*Exercise data*
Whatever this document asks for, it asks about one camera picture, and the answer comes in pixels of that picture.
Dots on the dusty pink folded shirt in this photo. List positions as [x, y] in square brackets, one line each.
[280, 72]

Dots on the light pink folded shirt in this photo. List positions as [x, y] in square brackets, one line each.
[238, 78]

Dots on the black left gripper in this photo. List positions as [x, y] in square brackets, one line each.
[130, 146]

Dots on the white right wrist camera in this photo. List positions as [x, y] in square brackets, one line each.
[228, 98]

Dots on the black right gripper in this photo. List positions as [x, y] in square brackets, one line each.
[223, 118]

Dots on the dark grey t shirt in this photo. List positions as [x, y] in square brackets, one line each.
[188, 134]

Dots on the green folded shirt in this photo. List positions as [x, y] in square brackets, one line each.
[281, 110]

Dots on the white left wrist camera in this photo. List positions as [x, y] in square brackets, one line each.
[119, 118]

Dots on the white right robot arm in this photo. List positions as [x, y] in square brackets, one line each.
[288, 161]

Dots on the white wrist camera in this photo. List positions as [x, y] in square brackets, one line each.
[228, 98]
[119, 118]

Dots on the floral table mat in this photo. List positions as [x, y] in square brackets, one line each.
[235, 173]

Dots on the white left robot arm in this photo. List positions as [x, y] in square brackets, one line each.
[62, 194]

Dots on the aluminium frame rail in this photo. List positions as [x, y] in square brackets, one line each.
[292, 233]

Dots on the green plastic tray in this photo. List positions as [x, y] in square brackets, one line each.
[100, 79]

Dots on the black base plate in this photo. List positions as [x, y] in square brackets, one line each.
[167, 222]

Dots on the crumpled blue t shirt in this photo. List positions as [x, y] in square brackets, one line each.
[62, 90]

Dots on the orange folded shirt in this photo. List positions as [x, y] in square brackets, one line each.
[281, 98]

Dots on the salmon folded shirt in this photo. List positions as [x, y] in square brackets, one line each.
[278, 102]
...
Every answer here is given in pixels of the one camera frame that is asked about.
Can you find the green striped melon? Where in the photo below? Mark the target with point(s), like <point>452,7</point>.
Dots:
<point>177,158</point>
---
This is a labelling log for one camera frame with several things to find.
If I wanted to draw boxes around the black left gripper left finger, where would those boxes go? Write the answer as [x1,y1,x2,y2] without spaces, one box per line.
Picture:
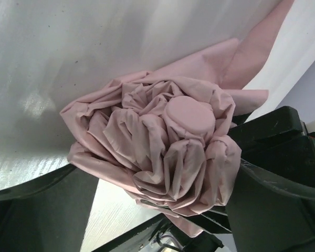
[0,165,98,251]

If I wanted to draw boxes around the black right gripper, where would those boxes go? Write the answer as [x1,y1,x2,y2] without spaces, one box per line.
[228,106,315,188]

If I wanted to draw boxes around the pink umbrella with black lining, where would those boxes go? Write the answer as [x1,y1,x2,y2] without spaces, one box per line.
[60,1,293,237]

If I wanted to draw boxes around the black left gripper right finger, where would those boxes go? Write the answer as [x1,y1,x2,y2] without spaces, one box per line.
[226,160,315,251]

*Work to complete*
Whenever the string "about" turns up in a line above, copy that line out.

*Answer to this exercise*
Whatever this document asks for, it asks about one camera picture, and the answer comes in pixels of that picture.
Every answer here is given in pixels of the one camera frame that is asked about.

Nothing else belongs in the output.